All through the 1960s, the white public schools had just a token black student or two. For every KKK lunatic, there were countless good folks who were frightened by the idea of mixed-race schools. To put it in perspective: Even the Florida Gators, the university football team, didn't field a single black player until wide receiver Willie Jackson got his chance in the fall of 1970.

Desegregation came about only through much trauma and struggle by a few idealistic civil rights leaders -- among them the Rev. Wright, whose daughter, LaVon, was one of three black students to integrate Gainesville High School. The FBI told Wright that it wasn't safe to let LaVon take the bus to school. He had to drop her off and pick her up. White students called her every name in the book. She was beaten up.

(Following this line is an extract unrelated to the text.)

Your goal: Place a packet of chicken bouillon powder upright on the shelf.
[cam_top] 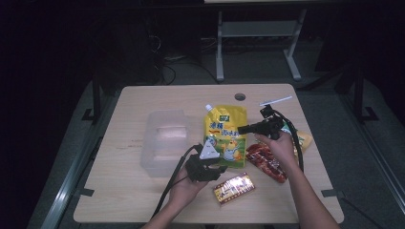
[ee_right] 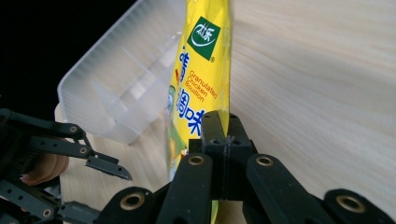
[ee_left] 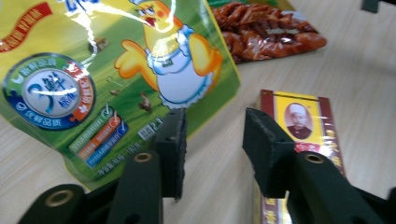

"We had to know what integration was like," Wright said. "It was not exactly what we thought it would be."

Then came busing. Most whites lived on the west side of town, most blacks on the east. In a 1971 decision upholding forced busing, Chief Justice Warren Burger wrote: "The remedy for such segregation may be administratively awkward, inconvenient and even bizarre in some situations and may impose burdens on some; but all awkwardness and inconvenience cannot be avoided in the interim period when remedial adjustments are being made to eliminate the dual school systems."

Yes, I found it rather awkward going to Duval, but only because I found it rather awkward being alive, being 9 years old, being kind of brainy and very skinny and self-conscious about our family being poor (though probably not as poor as most of the kids who walked to Duval from the neighborhood). I was 57 pounds of insecurity.

And those girl creatures: transfixing, terrifying.

But racial tension? None. I'm not suggesting that we were ultra-enlightened, that we were little angels of egalitarianism. Just that race didn't matter as much as other things. My Mom's second marriage broke up: That mattered.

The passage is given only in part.